Existing legal frameworks overemphasize tangible, quantifiable privacy harms while neglecting pervasive psychological, relational, and existential harms endemic to the digital age. Method: Drawing on qualitative content analysis of 369 publicly reported privacy incidents, this study develops the first empirically grounded, socio-technical taxonomy of privacy harms. Contribution/Results: The taxonomy reveals that over 70% of harms manifest as intangible consequences—including loss of psychological safety, chronic anxiety, erosion of trust, and self-censorship—rather than material loss. It transcends traditional tort-law paradigms by systematically mapping harm agents, motivations, and information-type patterns, demonstrating that privacy violations fundamentally entail the degradation of social relations and agentic subjectivity. This framework provides a human-centered theoretical foundation and an operational assessment tool for privacy governance, platform accountability, and legislative reform.
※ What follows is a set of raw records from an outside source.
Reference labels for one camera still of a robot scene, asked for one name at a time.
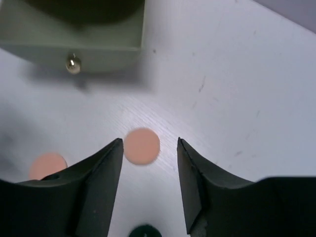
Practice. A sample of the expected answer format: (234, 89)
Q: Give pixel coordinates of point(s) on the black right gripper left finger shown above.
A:
(75, 202)

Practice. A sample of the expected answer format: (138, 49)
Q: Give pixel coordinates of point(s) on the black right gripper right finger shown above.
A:
(217, 203)

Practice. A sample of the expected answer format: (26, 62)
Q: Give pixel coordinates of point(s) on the peach round makeup puff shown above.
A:
(141, 146)
(45, 165)

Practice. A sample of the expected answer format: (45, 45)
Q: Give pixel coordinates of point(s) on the green puff with ribbon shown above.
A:
(145, 230)
To understand how privacy incidents lead to harms, HCI researchers have historically leveraged legal frameworks. However, these frameworks expect acute, tangible harms and thus may not cover the full range of human experience relevant to modern-day digital privacy. To address this gap, our research builds upon these existing frameworks to develop a more comprehensive representation of people's lived experiences with privacy harms. We analyzed 369 privacy incidents reported by individuals from the general public. We found a broader range of privacy incidents and harms than accounted for in existing legal frameworks. The majority of reported privacy harms were not based on tangible harm, but on fear and loss of psychological safety. We also characterize the actors, motives, and information associated with various incidents. This work contributes a new framework for understanding digital privacy harms that can be utilized both in research and practice.